There were also four standard papers in the September issue: “Latent process modelling of threshold exceedances in hourly rainfall series” by P. Bortot and C. Gaetan; “A varying coefficients model for estimating finite population totals: a hierarchical Bayesian approach” by C. Velasco-Cruz, L.F. Contreras-Cruz, E.P. Smith and J.E. Rodriguez; “A fused lasso approach to nonstationary spatial covariance estimation” by R.J. Parker, B.J. Reich and J. Eidsvik; and “A note on the Royle-Nichols model for repeated detection-nondetection data” by L.M. Haines.
The next Special Issue will feature Animal Movement Modeling, with Mevin Hooten, Ruth King and Roland Langrock as Guest Editors. It should appear in late 2017.
We are keen to publish papers that summarize the state of methodological development in subject areas for which technological advances are generating a demand for new statistical approaches. If such papers also speculate on likely future developments, so much the better. If you feel that you could offer such a paper, or can suggest a topic together with possible authors, I would be very pleased to hear from you.
For more information on upcoming issues, the editorial board, and the aim and scope of the journal, please visit our website http://link.springer.com/journal/13253. We also accept submissions of books to review in the upcoming issues of JABES; to submit a book for review, please see the above website (click on “Editorial Board”) or contact Ken Newman (email@example.com).
IBS Past President: Niels Keiding
Interview by John Hinde (IBS Immediate Past President)
John: Niels, thanks very much for taking time to talk to me today for the ‘Biometric Bulletin’. Perhaps first we could talk about your background and how you became interested in statistics.
Niels: This is an unusual story because most biostatisticians I know have had a complicated route getting into the subject, but this was different for me. While at high school I learned about biostatistics from my father who was an entomologist working at the Danish Government Pest Infestation Laboratory testing whether various insecticides could kill the house fly. However, the flies quickly developed resistance, and more testing had to be done, resulting in a lot of dose-response studies that my father handled using Finney’s probit analysis book from 1947. (I still have his copy, something that I mentioned to David Finney relatively recently.) Biostatistics seemed to me an ideal way of combining mathematical interests with concrete natural science.

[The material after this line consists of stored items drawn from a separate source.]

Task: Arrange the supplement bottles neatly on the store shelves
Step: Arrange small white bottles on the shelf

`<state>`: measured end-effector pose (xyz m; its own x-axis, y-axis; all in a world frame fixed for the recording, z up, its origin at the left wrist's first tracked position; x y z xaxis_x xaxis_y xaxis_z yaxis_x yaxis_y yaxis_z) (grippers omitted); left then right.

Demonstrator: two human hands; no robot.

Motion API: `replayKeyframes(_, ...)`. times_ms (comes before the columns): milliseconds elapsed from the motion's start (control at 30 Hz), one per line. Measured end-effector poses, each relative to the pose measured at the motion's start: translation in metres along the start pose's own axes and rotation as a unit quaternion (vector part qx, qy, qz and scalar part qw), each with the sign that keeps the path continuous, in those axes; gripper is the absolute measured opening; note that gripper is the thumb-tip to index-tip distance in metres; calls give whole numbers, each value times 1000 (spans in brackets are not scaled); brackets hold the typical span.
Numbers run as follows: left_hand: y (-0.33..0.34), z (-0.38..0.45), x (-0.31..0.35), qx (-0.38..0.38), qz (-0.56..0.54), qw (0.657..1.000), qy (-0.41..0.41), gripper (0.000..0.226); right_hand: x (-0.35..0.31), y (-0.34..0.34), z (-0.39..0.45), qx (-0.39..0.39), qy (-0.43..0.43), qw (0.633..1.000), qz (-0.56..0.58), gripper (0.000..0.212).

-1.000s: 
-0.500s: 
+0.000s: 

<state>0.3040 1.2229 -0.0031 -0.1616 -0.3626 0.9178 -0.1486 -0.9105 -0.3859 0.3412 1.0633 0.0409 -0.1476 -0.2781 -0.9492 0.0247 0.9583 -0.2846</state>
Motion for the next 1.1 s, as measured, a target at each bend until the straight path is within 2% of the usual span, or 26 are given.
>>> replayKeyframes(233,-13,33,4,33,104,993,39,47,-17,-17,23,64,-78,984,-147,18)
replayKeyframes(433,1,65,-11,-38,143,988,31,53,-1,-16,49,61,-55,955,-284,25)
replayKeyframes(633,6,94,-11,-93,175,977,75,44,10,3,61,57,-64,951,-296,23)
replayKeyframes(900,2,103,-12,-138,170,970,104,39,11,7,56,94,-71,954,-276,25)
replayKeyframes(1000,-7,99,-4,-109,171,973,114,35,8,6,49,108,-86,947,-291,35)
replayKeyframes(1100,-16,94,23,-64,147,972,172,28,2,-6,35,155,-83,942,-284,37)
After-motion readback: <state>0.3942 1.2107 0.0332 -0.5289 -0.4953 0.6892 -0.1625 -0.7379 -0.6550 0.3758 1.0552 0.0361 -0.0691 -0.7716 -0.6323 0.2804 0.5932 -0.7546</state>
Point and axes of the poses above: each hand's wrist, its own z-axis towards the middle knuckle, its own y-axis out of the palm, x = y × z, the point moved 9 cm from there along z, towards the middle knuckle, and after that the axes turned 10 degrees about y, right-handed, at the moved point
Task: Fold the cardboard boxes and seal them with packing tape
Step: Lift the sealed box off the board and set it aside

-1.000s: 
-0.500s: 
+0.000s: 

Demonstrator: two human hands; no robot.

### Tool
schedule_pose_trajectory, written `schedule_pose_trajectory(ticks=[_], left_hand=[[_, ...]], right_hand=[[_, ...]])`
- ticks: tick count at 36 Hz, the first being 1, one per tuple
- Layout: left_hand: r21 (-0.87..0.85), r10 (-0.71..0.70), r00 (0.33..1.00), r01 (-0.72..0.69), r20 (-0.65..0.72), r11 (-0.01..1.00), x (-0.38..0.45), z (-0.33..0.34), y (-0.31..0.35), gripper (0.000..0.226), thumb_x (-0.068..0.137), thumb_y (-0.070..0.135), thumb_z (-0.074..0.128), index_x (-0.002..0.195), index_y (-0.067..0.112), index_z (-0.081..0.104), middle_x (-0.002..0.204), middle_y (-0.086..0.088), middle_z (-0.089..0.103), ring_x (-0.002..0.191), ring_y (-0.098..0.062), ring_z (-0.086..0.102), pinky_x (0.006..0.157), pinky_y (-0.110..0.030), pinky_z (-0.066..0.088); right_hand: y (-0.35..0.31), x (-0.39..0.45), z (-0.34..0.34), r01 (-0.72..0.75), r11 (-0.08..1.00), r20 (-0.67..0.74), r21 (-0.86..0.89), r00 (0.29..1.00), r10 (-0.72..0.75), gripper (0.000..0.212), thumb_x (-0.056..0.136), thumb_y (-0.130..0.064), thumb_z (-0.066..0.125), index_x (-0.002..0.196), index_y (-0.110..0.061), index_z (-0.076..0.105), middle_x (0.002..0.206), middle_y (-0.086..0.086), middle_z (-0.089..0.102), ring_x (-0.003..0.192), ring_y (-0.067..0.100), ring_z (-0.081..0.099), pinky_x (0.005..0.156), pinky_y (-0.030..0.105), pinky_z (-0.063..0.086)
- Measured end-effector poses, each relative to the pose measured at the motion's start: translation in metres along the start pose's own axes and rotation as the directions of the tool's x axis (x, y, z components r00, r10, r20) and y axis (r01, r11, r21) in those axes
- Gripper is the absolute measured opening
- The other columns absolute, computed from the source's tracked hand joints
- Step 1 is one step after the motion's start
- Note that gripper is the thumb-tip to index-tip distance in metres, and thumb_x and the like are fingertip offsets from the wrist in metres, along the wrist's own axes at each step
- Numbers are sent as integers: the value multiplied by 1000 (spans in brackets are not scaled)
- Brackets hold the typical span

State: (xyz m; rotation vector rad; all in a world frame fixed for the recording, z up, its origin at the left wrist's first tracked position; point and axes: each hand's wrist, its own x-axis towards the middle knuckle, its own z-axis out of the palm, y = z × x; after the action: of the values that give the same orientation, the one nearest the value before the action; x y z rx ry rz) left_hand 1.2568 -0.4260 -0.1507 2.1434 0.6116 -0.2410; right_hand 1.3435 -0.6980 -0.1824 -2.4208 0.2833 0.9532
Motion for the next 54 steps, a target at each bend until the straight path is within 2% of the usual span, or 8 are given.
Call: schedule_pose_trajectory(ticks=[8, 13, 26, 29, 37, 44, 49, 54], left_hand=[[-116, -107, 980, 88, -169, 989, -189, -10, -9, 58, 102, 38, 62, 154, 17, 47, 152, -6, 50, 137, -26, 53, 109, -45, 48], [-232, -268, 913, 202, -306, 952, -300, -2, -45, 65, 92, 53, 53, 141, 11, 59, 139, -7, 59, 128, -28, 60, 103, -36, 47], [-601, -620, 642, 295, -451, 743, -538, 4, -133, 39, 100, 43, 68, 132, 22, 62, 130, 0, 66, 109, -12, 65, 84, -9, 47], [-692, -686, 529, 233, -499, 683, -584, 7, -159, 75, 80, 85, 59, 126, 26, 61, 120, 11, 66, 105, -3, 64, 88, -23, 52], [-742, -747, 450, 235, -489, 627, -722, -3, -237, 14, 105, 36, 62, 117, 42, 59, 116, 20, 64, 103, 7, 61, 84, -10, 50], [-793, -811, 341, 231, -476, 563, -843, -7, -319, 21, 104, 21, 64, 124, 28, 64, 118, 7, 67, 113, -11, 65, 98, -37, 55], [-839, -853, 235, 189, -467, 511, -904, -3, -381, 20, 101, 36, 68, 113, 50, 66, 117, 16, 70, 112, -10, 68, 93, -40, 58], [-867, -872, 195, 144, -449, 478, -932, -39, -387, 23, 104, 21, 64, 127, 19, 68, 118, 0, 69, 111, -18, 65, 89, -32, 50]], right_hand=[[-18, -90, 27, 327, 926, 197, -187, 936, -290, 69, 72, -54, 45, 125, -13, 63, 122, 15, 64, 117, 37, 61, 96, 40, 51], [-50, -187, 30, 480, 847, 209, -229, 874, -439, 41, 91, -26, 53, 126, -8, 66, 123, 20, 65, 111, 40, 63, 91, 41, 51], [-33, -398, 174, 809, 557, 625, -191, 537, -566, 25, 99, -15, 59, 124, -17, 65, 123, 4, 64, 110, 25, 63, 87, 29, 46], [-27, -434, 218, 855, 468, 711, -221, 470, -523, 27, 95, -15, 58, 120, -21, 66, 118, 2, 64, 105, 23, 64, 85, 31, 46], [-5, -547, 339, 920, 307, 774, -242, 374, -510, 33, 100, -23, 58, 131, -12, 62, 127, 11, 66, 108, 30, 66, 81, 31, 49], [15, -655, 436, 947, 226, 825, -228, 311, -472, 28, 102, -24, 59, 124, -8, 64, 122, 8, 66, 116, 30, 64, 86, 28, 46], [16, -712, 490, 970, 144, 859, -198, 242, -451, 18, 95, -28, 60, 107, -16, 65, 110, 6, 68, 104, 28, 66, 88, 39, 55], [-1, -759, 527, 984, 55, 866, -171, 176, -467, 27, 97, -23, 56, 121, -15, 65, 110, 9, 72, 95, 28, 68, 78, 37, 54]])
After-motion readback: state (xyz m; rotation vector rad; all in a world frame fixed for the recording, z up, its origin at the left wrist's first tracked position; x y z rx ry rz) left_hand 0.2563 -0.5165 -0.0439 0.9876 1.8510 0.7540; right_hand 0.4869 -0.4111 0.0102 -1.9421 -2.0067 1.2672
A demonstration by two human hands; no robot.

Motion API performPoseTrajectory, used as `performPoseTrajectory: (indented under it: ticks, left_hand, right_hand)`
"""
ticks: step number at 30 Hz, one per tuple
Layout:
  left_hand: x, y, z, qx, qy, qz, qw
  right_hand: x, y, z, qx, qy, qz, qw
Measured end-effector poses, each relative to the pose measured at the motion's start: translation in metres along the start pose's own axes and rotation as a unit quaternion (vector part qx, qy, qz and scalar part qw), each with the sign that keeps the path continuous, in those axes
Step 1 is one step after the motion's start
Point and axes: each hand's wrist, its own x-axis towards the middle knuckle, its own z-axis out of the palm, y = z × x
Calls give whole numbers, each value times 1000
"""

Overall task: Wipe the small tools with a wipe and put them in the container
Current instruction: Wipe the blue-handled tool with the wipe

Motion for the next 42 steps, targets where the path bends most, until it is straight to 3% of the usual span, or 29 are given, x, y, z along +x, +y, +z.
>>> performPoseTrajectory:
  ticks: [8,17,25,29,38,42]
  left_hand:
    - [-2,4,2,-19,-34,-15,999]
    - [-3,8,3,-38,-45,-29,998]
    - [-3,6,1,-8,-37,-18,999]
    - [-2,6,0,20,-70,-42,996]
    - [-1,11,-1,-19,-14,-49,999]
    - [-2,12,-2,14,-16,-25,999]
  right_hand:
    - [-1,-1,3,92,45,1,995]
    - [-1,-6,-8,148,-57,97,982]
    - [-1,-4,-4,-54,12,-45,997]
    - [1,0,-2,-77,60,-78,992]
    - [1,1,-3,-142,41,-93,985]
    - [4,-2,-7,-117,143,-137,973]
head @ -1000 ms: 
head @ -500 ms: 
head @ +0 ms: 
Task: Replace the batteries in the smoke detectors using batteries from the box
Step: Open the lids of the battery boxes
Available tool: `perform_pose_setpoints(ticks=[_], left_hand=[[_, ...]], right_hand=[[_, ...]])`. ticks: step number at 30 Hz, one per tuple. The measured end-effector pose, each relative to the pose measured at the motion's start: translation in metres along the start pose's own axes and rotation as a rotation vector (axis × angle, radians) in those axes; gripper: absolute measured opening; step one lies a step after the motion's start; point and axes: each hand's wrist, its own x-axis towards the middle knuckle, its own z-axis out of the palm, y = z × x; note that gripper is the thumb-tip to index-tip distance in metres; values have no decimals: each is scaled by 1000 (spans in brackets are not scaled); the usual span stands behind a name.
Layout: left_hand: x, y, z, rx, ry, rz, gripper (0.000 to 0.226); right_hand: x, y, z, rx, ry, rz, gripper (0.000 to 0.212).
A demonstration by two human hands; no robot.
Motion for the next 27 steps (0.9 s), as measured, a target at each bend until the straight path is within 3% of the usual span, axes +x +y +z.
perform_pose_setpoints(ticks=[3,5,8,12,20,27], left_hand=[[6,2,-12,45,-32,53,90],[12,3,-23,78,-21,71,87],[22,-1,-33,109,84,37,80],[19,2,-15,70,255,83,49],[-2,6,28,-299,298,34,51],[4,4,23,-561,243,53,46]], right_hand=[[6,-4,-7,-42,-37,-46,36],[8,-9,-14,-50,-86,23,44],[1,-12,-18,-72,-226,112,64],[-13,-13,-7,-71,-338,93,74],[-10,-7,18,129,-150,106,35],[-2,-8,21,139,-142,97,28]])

In 1958, Professor A. Hald at the University of Copenhagen had just launched a Statistics Program, so when I graduated from high school in 1962, I became one of the first to enter that program, where I studied mathematics as well as statistics and probability. The Danish University teaching was and in many ways still is quite different from the Anglo/Saxon tradition. Denmark did not have a Bachelor degree. We have a Candidate Program, which is a five–six year program specializing from the start. I graduated from University of Copenhagen as a Candidate of Statistics in 1968 when I was 24. I then got a job at the Institute of Mathematical Statistics where I had studied – my first task was to develop further the exercises in applied statistics in the Statistics Program. I used contacts (several through my father) to get real data, not previously handled by statisticians, to be analyzed by students who had very little experience, and only mainframe computers existed. This was too ambitious, but it exemplified where I wanted to go. I continued working as a Lecturer in Mathematical Statistics and kept on trying to get going in genetics and population dynamics. I also participated in a consulting service run by the Danish Medical Research Council.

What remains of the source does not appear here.